*YOUR OBJECTIVE*. Beginning with the line that has "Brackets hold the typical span", reproduce each remaining line of the data exactly, down to and including the last.

───

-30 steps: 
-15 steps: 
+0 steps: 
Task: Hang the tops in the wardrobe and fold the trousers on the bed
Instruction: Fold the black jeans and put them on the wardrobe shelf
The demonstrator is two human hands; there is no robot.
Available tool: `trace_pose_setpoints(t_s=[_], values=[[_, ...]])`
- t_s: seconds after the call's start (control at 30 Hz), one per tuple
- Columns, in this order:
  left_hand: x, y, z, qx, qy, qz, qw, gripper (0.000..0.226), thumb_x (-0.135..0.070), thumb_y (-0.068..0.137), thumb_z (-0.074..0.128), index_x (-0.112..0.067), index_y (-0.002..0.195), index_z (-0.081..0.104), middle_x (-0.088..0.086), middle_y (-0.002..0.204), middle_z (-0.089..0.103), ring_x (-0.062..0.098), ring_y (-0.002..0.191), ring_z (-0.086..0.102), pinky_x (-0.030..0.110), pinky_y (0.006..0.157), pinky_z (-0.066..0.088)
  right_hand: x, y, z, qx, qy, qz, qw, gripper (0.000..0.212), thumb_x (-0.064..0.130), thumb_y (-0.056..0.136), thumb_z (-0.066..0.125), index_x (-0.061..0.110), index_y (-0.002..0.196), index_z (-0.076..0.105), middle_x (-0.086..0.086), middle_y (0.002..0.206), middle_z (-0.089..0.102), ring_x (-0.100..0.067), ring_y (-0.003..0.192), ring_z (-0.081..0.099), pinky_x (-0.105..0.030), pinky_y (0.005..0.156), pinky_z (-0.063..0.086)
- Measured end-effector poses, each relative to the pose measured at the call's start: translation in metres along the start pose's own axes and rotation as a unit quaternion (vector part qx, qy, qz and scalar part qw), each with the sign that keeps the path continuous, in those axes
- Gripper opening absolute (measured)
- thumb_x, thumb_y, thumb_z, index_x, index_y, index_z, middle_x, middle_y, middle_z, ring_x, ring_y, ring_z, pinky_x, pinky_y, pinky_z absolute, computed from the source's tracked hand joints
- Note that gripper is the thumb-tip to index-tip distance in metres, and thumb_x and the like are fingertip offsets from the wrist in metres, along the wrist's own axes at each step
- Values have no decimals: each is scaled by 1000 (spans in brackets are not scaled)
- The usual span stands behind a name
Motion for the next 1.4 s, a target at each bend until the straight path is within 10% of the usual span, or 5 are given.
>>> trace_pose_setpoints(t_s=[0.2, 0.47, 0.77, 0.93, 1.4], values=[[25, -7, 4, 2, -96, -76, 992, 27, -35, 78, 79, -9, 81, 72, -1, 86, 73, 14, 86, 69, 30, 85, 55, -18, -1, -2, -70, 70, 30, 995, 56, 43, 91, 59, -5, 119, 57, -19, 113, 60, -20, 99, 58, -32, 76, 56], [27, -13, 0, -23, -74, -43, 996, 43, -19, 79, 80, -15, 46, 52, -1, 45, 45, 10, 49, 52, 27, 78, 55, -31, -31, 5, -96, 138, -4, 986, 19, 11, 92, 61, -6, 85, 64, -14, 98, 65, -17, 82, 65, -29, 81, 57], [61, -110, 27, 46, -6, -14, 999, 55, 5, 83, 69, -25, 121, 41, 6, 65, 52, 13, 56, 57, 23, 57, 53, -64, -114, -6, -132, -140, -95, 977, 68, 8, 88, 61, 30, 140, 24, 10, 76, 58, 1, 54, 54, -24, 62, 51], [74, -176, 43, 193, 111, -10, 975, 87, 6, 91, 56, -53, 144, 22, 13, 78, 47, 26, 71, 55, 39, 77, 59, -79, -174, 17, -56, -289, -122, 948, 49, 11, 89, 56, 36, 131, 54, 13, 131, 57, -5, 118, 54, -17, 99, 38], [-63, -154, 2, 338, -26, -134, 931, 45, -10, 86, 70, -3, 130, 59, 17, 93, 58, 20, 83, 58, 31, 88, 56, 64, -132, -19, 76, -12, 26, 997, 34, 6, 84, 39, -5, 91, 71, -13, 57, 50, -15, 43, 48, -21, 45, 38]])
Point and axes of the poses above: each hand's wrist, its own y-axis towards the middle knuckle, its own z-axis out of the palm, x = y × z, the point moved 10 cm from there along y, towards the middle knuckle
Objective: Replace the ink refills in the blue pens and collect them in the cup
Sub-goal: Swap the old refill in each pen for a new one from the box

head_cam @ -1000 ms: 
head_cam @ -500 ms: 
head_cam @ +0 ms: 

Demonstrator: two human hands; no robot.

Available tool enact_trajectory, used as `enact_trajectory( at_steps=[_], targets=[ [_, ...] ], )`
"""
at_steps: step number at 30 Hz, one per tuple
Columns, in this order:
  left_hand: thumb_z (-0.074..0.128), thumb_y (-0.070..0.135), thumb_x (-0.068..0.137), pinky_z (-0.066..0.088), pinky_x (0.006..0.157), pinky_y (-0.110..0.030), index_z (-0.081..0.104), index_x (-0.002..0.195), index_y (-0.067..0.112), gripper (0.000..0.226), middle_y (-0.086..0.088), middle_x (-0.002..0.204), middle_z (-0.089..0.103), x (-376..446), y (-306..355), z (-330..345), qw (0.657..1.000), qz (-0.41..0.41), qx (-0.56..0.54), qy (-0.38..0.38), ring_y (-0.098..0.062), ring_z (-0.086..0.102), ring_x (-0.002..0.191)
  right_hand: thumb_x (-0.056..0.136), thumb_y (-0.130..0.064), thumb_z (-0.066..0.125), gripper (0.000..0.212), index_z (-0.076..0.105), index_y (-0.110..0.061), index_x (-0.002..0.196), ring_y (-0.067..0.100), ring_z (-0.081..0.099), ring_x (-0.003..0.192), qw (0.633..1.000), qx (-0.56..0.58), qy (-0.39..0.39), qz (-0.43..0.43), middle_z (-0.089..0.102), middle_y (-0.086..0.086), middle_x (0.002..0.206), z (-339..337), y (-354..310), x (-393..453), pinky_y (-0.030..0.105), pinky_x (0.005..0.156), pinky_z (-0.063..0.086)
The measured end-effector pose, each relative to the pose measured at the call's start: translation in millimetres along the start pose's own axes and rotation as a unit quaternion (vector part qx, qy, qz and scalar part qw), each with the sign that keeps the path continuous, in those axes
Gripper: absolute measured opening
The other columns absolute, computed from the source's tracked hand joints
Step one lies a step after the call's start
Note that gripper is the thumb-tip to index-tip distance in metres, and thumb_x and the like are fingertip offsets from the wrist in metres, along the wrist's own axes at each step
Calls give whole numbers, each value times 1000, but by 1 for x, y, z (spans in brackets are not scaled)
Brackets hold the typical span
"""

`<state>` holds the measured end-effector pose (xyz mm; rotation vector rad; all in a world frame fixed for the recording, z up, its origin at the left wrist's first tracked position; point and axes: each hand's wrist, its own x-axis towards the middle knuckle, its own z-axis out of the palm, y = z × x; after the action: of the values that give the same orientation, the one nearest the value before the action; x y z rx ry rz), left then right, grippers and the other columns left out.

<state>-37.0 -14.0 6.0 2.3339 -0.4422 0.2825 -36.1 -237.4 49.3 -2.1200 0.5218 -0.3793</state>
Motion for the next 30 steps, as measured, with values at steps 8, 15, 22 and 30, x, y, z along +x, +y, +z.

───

*EXERCISE RESPONSE*.
Brackets hold the typical span
"""

`<state>` holds the measured end-effector pose (xyz mm; rotation vector rad; all in a world frame fixed for the recording, z up, its origin at the left wrist's first tracked position; point and axes: each hand's wrist, its own x-axis towards the middle knuckle, its own z-axis out of the palm, y = z × x; after the action: of the values that give the same orientation, the one nearest the value before the action; x y z rx ry rz), left then right, grippers and the other columns left out.

<state>-37.0 -14.0 6.0 2.3339 -0.4422 0.2825 -36.1 -237.4 49.3 -2.1200 0.5218 -0.3793</state>
Motion for the next 30 steps, as measured, with values at steps 8, 15, 22 and 30, x, y, z along +x, +y, +z.

That finishes the exercise.